Prescription weight-loss medications your doctor may prescribe include:

  • Orlistat (Xenical): Orlistat is a weight-loss medication that has been approved by the Food and Drug Administration (FDA) for long-term use in adults and children 12 and older. This medication blocks the digestion and absorption of fat in your stomach and intestines. Unabsorbed fat is eliminated in the stool. Average weight loss with orlistat is about 5 to 7 pounds (2.3 to 3.2 kilograms) more than you can get from diet and exercise after one or two years of taking the medication. 
Side effects associated with orlistat include oily and frequent bowel movements, bowel urgency, and gas. These side effects can be minimized as you reduce fat in your diet. Because orlistat blocks absorption of some nutrients, take a multivitamin while taking orlistat to prevent nutritional deficiencies. 
The FDA has also approved a reduced-strength version of orlistat (Alli) that’s sold over-the-counter, without a prescription. Alli is not approved for children. This medication works the same as prescription-strength orlistat and is meant only to supplement — not replace — a healthy diet and regular exercise.
  • Lorcaserin (Belviq): Lorcaserin is a long-term weight-loss drug approved by the FDA for adults in 2012. It works by affecting chemicals in your brain that help decrease your appetite and make you feel full, so you eat less. Your doctor will carefully monitor your weight loss while taking lorcaserin. If you don’t lose about 5 percent of your total body weight within 12 weeks of taking lorcaserin, it’s unlikely the drug will work for you and the medication should be stopped. 
Side effects of lorcaserin include headaches, dizziness, fatigue, nausea, dry mouth and constipation. Rare but serious side effects include a chemical imbalance (serotonin syndrome), suicidal thoughts, psychiatric problems, and problems with memory or comprehension. Pregnant women shouldn’t take lorcaserin.
  • Phentermine-topiramate (Qsymia): This weight-loss medication is a combination drug approved by the FDA for long-term use in adults. Qsymia combines phentermine, a weight-loss drug prescribed for short-term use, with topiramate, a medication that’s used to control seizures. Your doctor will monitor your weight loss while taking the drug. If you don’t lose at least 3 percent of your body weight within 12 weeks of starting treatment, your doctor may suggest either stopping use of Qsymia or increasing your dose, depending on your condition. 
Side effects include increased heart rate, tingling of hands and feet, insomnia, dizziness, dry mouth and constipation. Serious but rare side effects include suicidal thoughts, problems with memory or comprehension, sleep disorders and changes to your vision. Pregnant women shouldn’t take Qsymia. Qsymia increases the risk of birth defects.
  • Phentermine (Adipex-P, Suprenza): Phentermine is a weight-loss medication for short-term use (three months) in adults. Using weight-loss medications short-term doesn’t usually lead to long-term weight loss. While some health care providers prescribe phentermine for long-term use, few studies have evaluated its safety and weight-loss results long term.

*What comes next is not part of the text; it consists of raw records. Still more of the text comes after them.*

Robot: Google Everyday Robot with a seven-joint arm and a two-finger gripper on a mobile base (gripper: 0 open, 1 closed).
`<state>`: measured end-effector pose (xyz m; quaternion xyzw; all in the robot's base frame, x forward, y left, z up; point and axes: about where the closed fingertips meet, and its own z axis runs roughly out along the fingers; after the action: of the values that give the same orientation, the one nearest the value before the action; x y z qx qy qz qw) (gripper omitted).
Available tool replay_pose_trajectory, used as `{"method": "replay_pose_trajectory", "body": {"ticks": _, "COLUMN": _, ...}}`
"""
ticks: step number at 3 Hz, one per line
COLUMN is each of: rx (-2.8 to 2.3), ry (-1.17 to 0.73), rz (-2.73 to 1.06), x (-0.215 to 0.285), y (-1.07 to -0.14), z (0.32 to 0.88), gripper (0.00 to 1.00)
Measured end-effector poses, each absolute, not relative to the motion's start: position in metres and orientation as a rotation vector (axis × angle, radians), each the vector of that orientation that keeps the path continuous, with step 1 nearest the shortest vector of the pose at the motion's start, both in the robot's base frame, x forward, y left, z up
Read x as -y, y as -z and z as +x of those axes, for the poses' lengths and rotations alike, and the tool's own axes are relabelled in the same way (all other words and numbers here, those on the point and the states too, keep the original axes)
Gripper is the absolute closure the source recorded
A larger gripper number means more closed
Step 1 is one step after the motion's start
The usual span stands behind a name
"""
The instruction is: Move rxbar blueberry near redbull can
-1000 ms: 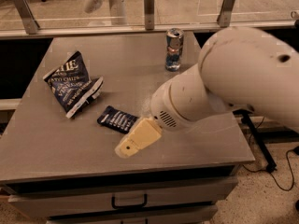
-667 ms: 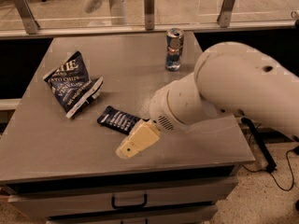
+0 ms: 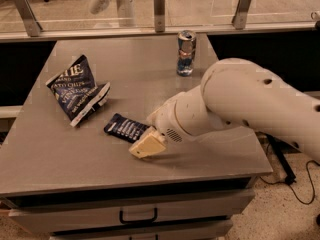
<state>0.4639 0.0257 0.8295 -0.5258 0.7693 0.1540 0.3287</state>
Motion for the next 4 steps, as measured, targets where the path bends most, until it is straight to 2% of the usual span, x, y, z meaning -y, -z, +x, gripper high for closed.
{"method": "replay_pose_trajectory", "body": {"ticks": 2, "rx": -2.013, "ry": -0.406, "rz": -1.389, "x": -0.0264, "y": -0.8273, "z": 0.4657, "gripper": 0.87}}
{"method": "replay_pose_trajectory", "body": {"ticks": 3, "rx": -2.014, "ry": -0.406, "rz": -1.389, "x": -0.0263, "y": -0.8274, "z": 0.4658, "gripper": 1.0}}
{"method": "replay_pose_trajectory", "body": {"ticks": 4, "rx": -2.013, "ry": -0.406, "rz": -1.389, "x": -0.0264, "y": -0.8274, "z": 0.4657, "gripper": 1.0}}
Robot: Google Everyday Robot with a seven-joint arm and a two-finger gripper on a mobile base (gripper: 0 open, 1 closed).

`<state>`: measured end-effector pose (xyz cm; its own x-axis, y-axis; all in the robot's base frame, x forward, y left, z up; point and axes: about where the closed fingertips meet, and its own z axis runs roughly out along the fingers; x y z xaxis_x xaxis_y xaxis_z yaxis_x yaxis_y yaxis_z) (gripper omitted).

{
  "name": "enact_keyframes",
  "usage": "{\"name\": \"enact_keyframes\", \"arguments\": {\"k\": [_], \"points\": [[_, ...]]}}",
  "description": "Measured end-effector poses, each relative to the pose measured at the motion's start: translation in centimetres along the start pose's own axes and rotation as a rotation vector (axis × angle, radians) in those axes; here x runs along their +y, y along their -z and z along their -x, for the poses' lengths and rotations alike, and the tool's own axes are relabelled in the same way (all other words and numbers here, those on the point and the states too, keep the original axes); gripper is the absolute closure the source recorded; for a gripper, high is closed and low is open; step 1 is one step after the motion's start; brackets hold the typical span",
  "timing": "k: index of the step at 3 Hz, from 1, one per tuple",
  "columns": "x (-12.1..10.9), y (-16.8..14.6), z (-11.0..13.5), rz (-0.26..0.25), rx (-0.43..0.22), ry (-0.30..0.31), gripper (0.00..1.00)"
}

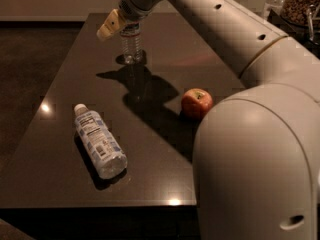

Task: Pick water bottle

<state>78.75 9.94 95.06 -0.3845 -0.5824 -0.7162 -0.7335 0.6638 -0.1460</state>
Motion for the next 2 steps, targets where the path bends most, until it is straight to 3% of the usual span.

You need close medical monitoring while taking a prescription weight-loss medication. Also, keep in mind that a weight-loss medication may not work for everyone. If the medication does work, its effects tend to level off after six months of use like any other method of weight loss. You may need to take a weight-loss medication indefinitely. When you stop taking a weight-loss medication, you’re likely to regain much or all of the weight you lost.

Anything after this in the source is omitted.